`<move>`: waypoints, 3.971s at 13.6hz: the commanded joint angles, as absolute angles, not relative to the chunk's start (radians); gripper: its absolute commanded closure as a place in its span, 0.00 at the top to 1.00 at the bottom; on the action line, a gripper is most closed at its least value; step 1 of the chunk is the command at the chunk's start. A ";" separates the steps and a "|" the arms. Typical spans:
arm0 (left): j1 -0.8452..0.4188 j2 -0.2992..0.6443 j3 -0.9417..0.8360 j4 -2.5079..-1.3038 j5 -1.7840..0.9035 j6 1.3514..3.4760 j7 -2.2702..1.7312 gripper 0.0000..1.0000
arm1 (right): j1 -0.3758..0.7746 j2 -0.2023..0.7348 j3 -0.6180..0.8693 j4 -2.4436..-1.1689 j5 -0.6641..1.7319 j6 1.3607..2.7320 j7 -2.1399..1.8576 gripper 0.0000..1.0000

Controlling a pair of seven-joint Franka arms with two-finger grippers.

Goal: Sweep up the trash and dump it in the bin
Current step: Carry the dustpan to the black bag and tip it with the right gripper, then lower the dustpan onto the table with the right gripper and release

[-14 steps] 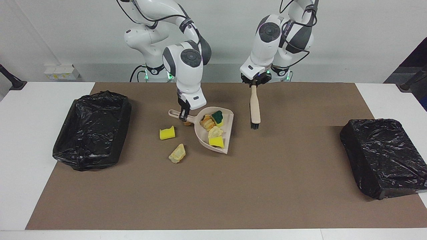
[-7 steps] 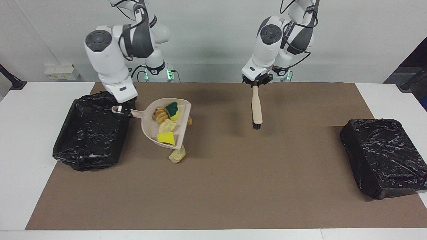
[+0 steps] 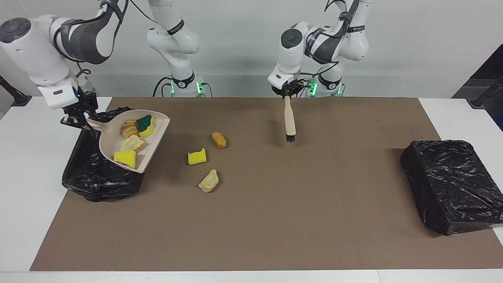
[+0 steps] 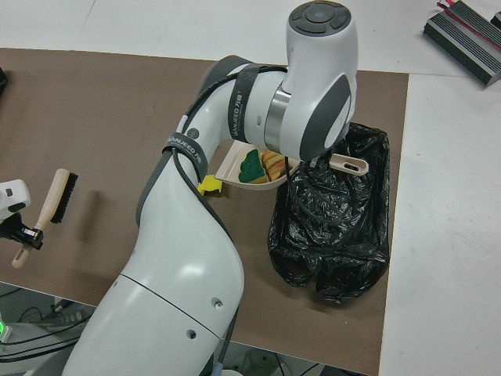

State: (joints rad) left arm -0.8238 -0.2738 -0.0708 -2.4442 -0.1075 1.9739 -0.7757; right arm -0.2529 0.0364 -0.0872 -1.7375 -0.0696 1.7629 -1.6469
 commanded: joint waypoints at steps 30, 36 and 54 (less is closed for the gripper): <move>-0.700 -0.233 -0.049 -2.266 -0.118 1.925 -0.672 1.00 | -0.092 -0.090 0.047 -1.678 -0.314 1.678 -1.274 0.00; -0.404 -0.166 -0.048 -1.987 -0.045 1.889 -0.251 1.00 | 0.168 0.047 0.052 -1.675 -0.157 1.718 -0.425 0.00; -0.137 -0.106 -0.041 -1.632 0.051 1.611 0.083 1.00 | 0.669 0.550 0.049 -1.428 0.075 1.994 0.718 0.00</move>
State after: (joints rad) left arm -0.1645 -0.1150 -0.0352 -1.6513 0.0466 1.6324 0.0636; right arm 0.6749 0.4847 0.0522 -1.5256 0.0674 2.0063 0.6983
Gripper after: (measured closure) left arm 0.000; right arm 0.674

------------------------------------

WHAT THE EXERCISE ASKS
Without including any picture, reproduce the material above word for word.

SOLUTION FOR THIS EXERCISE
`<move>`: waypoints, 3.971s at 13.6hz: the commanded joint angles, as absolute angles, not relative to the chunk's start (radians); gripper: its absolute commanded closure as a place in its span, 0.00 at the top to 1.00 at the bottom; on the action line, a gripper is most closed at its least value; step 1 of the chunk is the command at the chunk's start. A ";" separates the steps and a "|" the arms. Typical spans:
arm0 (left): j1 -0.8452..0.4188 j2 -0.2992..0.6443 j3 -0.9417..0.8360 j4 -2.5079..-1.3038 j5 -1.7840..0.9035 j6 1.3514..3.4760 j7 -2.2702..1.7312 gripper 0.0000..1.0000
arm1 (right): j1 -0.3758..0.7746 j2 -0.2023..0.7348 j3 -0.6180..0.8693 j4 -2.4436..-1.1689 j5 -0.6641..1.7319 j6 1.3607..2.7320 j7 -2.1399..1.8576 gripper 0.0000..1.0000

Controlling a pair of seven-joint Franka arms with two-finger grippers.

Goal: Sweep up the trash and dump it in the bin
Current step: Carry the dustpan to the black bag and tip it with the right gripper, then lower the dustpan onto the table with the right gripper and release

[-14 steps] 
[-7 steps] 
[+0 steps] 
[+0 steps] 

State: (joints rad) left arm -0.8238 -0.2738 -0.0708 -2.4442 -0.1075 1.9739 -0.7757; right arm -0.2529 0.0364 -0.0872 -1.7375 -0.0696 1.7629 -1.6469
 commanded: joint waypoints at steps 30, 36 and 54 (less is closed for the gripper): <move>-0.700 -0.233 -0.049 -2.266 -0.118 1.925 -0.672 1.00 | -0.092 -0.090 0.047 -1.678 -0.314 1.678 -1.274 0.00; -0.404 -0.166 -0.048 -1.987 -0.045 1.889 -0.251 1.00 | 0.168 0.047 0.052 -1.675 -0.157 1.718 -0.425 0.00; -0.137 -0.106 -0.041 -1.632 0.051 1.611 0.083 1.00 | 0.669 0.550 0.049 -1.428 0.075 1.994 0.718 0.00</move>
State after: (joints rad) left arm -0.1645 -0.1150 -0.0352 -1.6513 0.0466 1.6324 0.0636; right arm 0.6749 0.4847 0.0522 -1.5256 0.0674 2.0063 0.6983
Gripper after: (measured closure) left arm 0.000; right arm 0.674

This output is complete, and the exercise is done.